Blogger Larry Fafarman said...

Colin said ( 5/26/2006 09:24:25 AM ) --

>>>>>There was originally a third prong, the "entanglement" prong, but that has largely been incorporated into the "effect" prong.

Both the district and appellate courts are correct. There are three prongs to the Lemon test, but two of them are often analyzed with the same lens, so courts commonly conflate those prongs.<<<<<<

OK, the appellate opinion did say on page 20, "The court collapsed the third prong into the second, apparently believing that any action with a forbidden religious effect also constituted excessive entanglement" (this is common today -- the Dover decision also had a two-prong Lemon analysis but added the "endorsement test," which is sometimes considered to be a refinement of the Lemon test). However, to some people, particularly those who did not read or do not remember the preceding statement on page 20, the final section's statement on page 43 that the district court decision was based on "three Lemon prongs" appears to be a mistake. The district court opinion has two sections with the headings "A. Purpose" and "B. Effect," and there is no third section. Since the appellate opinion's final section did not elaborate, that section should have just referred to the "Lemon test" or "Lemon analysis."

>>>>>The irony that Cartwright seems to have missed is that Selman was named 15 times in the Kitzmiller opinion. So what should this mutual judicial backscratching be called? Judicial circularity? Judicial inbreeding? Judicial incest?

“Judicial notice.” Nothing more than pointing out that another court has performed a persuasive analysis of a similar issue.<<<<<

Well, I think that the Kitzmiller opinion went far beyond mere "judicial notice" in referring to Selman. The Kitzmiller opinion did not merely say of Selman, "BTW, FYI here is a decision on a similar issue" -- KItzmiller cited Selman 13 times (Selman was actually named 15 times, but in two places the name appeared twice in one citation).

>>>>>Even an outright reversal wouldn’t have “dented” Kitzmiller.<<<<<<

Of course, a lot will depend on whether any of the findings of Selman that were cited in Kitzmiller are later struck down by the appeals court (the appeals court could even strike down individual findings while upholding the overall decision).
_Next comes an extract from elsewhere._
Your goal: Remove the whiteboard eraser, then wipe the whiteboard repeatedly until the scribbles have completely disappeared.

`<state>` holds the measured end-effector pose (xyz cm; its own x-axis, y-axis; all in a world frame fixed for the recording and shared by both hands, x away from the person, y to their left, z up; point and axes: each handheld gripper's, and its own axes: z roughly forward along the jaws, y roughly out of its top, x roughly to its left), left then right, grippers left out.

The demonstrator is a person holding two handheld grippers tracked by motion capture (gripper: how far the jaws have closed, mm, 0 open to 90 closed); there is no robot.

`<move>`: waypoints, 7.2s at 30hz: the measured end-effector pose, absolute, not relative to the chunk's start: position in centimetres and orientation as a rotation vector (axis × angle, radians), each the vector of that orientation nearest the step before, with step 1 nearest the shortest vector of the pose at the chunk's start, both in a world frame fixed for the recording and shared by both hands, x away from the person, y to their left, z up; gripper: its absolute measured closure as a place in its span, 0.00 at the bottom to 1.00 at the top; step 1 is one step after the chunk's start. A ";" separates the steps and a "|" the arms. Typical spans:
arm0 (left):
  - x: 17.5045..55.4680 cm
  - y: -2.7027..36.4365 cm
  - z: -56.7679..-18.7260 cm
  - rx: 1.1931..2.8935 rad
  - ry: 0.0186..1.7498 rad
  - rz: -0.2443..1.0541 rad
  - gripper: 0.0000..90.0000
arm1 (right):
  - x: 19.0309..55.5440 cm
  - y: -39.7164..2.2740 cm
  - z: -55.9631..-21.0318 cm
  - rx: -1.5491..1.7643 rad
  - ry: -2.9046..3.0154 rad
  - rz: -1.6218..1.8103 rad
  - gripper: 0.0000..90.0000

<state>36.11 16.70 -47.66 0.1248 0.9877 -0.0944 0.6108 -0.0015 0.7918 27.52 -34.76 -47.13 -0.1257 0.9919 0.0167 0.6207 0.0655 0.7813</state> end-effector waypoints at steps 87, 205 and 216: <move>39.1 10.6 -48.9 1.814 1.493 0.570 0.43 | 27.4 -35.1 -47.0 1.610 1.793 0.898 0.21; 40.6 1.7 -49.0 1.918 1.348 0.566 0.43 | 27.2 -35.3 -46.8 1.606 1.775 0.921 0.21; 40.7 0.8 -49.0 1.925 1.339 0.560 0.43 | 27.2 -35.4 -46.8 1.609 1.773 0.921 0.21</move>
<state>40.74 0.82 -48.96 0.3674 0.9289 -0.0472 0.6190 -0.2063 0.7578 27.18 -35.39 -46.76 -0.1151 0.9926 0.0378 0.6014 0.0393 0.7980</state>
But in the popular mind, a reversal of Selman would damage Kitzmiller, whether or not the appeals court strikes down individual findings of Selman that were cited by Kitzmiller.

>>>>>The Discovery Institute's take on the decision was grossly overoptimistic in places.

True. The DI is a media ministry, designed to create favorable public opinion regardless of the facts. <<<<<<

Well, this is the first good thing that has happened to anti-Darwinism in the courts since the 1925 Scopes trial, so I don't blame DI for celebrating a little.

BTW, an extraneous space in my coding caused a failure in the link to the appellate opinion. This mistake has now been fixed.

Friday, May 26, 2006 12:31:00 PM  
Blogger Larry Fafarman said...

Here is something else I discovered in regard to combining the 2nd and 3rd prongs of the Lemon test. This is from the Selman district court opinion -- the appeals court opinion did not mention this and did not give the complete reason as to why the district court combined the two prongs --

Both the Supreme Court and the Eleventh Circuit have acknowledged that the second and third prongs of the Lemon test are interrelated insofar as courts often consider similar factors in analyzing them. See Agostini v. Felton, 521 U.S. 203., 232-33, 117 S.Ct. 1997, 138 L.Ed.2d 391 (1997); Holloman v, Harland, 370 F.3d 1252, 1284-85 (11th Cir.2004). In fact, the Eleventh Circuit, like several other circuit courts, has combined the second and third prongs of the Lemon analysis into a single "effect" inquiry. See Harland, 370 F.3d at 1285, accord Child Evangelism Fellowship of New Jersey, Inc. v. Stafford Township Sch. Dist., 386 F.3d 514, 534(3d Cir.2004), Commack Self-Service Kosher Meats Inc. v. Weiss, 294 F.3d 415, 424 (2d Cir 2002), Columbia Union College v. Clarke, 159 F.3d 151, 157 (4th Cir.1998). The Court will do the same in the instant Order.